Film, Antonio’nun kiliselerden batakhanelere ve yoksul mahallelere uzanan bir güzergâhta, çalınan bisikletini aramasıyla sürer ve Antonio’nun da başka birinin bisikletini çalmaya karar verip de başarısız oluşuyla sona erer. Bu haliyle film, klasik bir başlangıç ve finale sahip değildir, tarihsel çözümlemeleri kapsayan bir nitelik taşımaz, sıradan hayatlara ilişkin bir kesittir yalnızca. İzleyici her gün rastlayabileceği türden bir yaşanmışlıkla karşılaşmış, belki içsel bir acıyı kendi ruhunda da hissetmiş ve film bittiğinde yeniden yaşama dönmüştür.
Üzerine yoğunlaşacağı düşünsel bir yük edinmeyen izleyici, bir yaşamsallık düzleminden diğerine savrulur ve hissettikleri ele gelmeyen bir melankolidir aslında. İtalyan yeni-gerçekçiliği üretim ilişkilerine ve sınıf bilinci teorilerine temas etmez ve belki de eleştiriye uğradığı temel nokta burada yatmaktadır. “Bisiklet Hırsızları” toplumcu bir yapıt olmasına rağmen sol görüşlü eleştirmenlerin tepkisini çekmiştir. Eleştiriler, filmin, yoksul insanları sefil, aciz ve çıkarcı bir karakterle, patetik bir çirkinlikle betimlediği yönündedir. Acıklı ve melodramatik anlatı, yoksul halkın direnme ve dayanışma niteliklerini görmezden gelmektedir. Ancak yönetmen, bu etkiyi özellikle vurgulamış olabilir.
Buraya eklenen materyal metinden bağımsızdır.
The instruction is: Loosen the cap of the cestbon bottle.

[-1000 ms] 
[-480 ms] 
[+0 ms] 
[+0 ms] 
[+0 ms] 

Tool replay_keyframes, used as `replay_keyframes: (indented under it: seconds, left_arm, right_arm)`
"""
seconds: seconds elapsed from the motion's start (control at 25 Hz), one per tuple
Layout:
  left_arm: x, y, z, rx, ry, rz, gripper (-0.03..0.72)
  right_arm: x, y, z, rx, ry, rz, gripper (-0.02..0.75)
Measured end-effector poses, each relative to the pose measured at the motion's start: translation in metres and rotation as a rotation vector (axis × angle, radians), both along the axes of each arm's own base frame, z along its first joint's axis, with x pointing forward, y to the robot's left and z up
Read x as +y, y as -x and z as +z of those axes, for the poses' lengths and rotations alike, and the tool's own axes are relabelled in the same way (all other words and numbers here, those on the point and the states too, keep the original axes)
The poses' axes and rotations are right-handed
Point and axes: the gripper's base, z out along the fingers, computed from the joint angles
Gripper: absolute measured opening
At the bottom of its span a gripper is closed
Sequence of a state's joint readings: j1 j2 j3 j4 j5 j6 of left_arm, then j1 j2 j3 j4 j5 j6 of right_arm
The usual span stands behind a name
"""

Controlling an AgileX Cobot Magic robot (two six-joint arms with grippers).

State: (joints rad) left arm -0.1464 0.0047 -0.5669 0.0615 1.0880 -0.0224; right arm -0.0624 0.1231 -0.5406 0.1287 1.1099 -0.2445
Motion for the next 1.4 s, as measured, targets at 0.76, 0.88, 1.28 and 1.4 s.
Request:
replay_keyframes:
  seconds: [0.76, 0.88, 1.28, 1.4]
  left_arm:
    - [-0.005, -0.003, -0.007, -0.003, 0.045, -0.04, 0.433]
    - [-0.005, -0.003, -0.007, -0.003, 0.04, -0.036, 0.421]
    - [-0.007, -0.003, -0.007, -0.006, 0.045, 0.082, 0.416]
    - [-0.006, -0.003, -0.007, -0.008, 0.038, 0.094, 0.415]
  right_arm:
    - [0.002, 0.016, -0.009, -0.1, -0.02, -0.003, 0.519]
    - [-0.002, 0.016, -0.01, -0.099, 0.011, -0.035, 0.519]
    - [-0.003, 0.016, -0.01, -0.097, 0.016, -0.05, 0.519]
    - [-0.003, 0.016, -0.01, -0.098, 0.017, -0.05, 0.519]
Örneğin Antonio Ricci, bisikletini arayışı esnasında, tüm saygısına rağmen kilisenin altını üstüne getirmiş ve ayindeki huzuru bozmaktan kaçınmamıştır. Bu noktada yönetmenin tümüyle acıklı ve aciz bir yoksulluk metaforu kullandığını iddia etmenin haksızlık olduğunu söyleyebiliriz.
Günümüz toplumuna bu yeni gerçekçi sinemanın dilinin çok şey anlattığını düşünüyorum…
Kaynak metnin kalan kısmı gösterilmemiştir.